Article 50
Version en vigueur depuis le 17/06/1948Version en vigueur depuis le 17 juin 1948
Les sociétés coopératives de reconstruction, les associations syndicales de reconstruction et leurs unions sont autorisées à adhérer, dans les conditions prévues à l'article premier (1°) du décret n° 47-1338 du 19 juillet 1947, à un groupement constitué, en application des articles 44 à 49 de la loi n° 47-580 du 30 mars 1947. Toutefois, elles sont dispensées de l'agrément spécial exigé audit article.
Article 51
Version en vigueur depuis le 17/06/1948Version en vigueur depuis le 17 juin 1948
Les sociétés coopératives de reconstruction, les associations syndicales de reconstruction et leurs unions peuvent être autorisées par le ministre de l'équipement et du logement à emprunter directement ; dans les conditions prévues aux articles 44 à 49 de la loi du 30 mars 1947 et du décret du 19 juillet 1947, lorsque le montant des indemnités de dommages de guerre de leurs adhérents prioritaires est au moins égal à un chiffre minimum fixé par arrêté du ministre de l'économie et des finances et du ministre de l'équipement et du logement.
Article 52
Version en vigueur depuis le 04/06/1950Version en vigueur depuis le 04 juin 1950
Lorsque la Caisse nationale des marchés de l'Etat est intervenue dans le financement d'un marché passé par une association syndicale de reconstruction ou par une union d'associations syndicales, elle peut obtenir, en ce qui concerne l'utilisation des emprunts visés aux articles 50 et 51 ci-dessus, les sûretés que l' article 6 du décret du 14 juin 1938 l'autorise à requérir pour le financement des marchés passés par une collectivité ou un établissement public.

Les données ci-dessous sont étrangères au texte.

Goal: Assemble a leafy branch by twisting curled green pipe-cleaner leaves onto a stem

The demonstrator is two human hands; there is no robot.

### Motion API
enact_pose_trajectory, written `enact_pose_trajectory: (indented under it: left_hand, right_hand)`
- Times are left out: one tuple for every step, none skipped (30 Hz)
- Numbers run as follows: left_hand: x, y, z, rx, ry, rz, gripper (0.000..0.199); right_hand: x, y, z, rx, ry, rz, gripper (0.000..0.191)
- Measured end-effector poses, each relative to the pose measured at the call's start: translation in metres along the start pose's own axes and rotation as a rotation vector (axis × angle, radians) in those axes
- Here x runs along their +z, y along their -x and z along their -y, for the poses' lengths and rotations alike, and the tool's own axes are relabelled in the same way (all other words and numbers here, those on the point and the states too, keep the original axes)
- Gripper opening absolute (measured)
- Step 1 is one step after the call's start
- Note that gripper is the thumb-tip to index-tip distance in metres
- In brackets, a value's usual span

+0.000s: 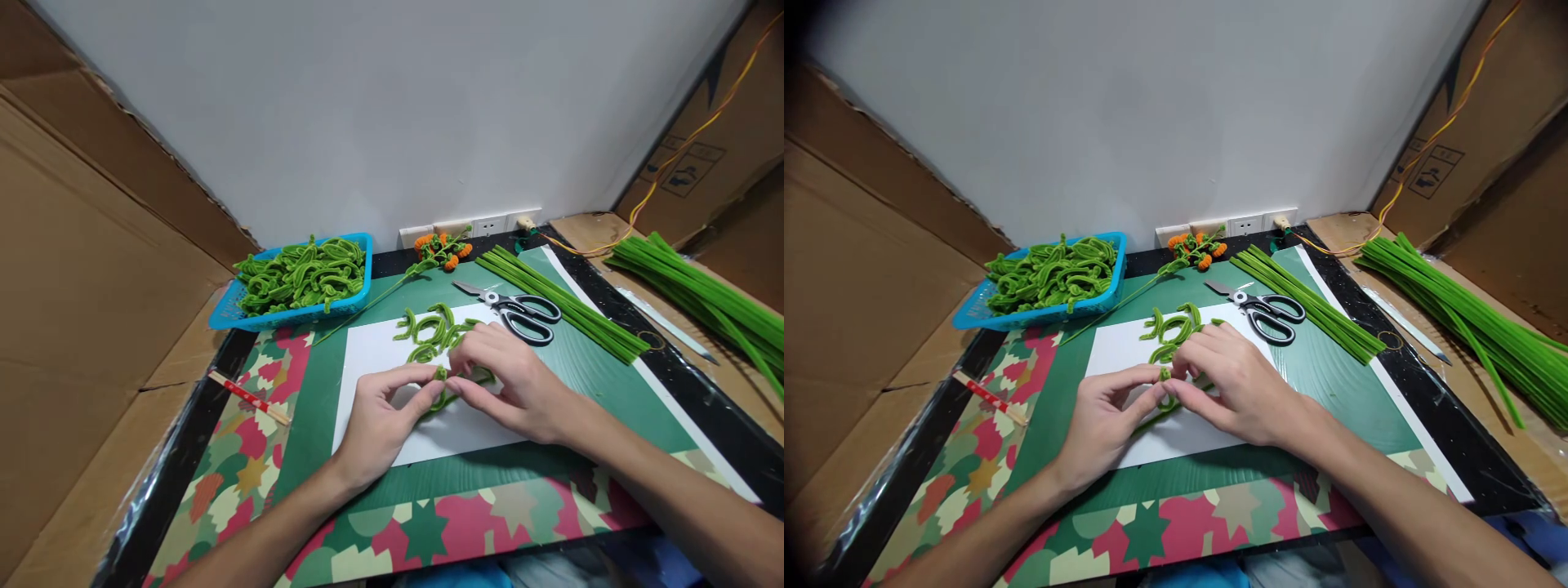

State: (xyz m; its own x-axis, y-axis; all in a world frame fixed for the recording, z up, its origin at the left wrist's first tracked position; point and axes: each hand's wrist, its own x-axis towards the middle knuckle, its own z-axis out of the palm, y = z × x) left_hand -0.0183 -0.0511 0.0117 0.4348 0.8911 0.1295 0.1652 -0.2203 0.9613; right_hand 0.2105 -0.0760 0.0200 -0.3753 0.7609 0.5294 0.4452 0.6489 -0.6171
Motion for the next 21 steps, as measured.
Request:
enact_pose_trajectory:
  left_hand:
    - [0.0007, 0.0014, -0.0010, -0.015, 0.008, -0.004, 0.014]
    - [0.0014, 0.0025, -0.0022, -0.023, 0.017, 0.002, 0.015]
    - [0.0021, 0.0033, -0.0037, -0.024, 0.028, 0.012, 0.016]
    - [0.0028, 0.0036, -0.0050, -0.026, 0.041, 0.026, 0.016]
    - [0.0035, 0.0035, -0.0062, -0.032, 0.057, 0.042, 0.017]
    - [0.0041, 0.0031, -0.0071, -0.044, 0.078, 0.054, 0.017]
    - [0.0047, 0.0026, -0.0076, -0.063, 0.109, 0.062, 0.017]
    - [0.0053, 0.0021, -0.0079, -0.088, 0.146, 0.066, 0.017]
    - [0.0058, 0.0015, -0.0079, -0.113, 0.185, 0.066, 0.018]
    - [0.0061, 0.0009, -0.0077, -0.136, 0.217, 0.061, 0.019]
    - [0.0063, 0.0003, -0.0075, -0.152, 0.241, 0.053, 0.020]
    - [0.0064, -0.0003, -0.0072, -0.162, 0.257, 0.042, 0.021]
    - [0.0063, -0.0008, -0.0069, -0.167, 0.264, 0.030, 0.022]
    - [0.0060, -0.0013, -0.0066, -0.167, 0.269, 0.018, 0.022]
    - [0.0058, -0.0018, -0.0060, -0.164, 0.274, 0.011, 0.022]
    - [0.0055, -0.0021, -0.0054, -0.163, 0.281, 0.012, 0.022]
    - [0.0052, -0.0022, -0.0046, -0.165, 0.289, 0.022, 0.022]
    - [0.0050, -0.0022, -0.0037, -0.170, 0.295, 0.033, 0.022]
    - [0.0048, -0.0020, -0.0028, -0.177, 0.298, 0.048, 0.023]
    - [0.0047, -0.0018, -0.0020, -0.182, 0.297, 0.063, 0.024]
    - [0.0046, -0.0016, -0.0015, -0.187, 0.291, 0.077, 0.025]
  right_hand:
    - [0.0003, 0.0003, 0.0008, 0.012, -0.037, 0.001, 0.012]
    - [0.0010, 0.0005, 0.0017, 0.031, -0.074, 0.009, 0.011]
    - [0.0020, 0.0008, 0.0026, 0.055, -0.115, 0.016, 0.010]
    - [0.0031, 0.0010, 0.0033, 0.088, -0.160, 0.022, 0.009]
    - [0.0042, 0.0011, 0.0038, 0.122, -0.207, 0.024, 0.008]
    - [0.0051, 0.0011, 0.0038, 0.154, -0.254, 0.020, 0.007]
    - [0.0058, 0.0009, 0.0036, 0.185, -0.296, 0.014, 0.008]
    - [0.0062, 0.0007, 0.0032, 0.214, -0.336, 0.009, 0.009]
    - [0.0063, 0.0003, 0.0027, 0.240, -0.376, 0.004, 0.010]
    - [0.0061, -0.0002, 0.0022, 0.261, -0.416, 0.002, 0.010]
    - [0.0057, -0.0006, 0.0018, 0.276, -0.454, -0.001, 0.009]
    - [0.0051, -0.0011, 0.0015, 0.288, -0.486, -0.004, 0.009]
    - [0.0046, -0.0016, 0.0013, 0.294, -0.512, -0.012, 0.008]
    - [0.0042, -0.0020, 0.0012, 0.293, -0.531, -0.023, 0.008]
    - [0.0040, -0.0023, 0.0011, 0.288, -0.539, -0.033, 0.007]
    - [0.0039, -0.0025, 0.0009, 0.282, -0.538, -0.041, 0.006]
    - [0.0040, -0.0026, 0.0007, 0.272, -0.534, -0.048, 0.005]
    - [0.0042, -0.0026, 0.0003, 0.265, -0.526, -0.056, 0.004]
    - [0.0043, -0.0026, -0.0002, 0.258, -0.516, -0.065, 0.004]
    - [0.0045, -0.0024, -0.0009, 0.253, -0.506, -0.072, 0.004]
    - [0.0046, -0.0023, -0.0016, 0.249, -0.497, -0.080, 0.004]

Les mêmes sûretés peuvent être obtenues en ce qui concerne les fonds à provenir des réquisitions réglées par le Crédit national ou des avances versées par l'Etat, ainsi qu'en ce qui concerne les fonds disponibles dans la caisse de l'association ou de l'union et ayant la même origine.

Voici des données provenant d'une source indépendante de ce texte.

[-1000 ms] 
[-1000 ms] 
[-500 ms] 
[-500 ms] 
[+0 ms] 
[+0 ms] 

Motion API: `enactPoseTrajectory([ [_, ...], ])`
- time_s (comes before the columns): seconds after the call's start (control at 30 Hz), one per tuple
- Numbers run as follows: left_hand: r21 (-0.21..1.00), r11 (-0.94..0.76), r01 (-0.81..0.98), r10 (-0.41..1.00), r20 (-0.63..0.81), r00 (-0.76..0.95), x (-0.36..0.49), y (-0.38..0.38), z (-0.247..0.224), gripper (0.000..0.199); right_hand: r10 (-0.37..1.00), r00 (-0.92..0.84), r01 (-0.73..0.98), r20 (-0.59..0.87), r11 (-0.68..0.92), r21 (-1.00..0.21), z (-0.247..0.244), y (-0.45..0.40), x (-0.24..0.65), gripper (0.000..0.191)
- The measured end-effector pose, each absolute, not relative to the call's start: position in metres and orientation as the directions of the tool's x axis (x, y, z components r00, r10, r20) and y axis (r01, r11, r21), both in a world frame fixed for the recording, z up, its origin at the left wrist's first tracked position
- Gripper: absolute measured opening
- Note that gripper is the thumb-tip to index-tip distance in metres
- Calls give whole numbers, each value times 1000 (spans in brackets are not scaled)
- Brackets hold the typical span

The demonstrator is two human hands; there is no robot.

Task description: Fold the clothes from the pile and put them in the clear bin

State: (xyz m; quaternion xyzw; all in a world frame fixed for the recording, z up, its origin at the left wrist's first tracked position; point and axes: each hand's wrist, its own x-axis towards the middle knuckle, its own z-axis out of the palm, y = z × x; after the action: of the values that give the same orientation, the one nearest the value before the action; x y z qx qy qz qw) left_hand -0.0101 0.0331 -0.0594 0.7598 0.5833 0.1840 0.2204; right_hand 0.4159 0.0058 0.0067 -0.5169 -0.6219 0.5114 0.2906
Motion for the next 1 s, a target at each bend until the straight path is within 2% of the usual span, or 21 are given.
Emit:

A cet effet, la caisse adresse une requête au commissaire à la reconstruction chargé du contrôle de l'association syndicale ou de l'union qui doit s'assurer que le montant total des fonds visés ci-dessus est toujours au moins égal au montant des engagements de la caisse, ainsi qu'au receveur-trésorier, qui veille, sous sa responsabilité, à l'affectation de ces fonds.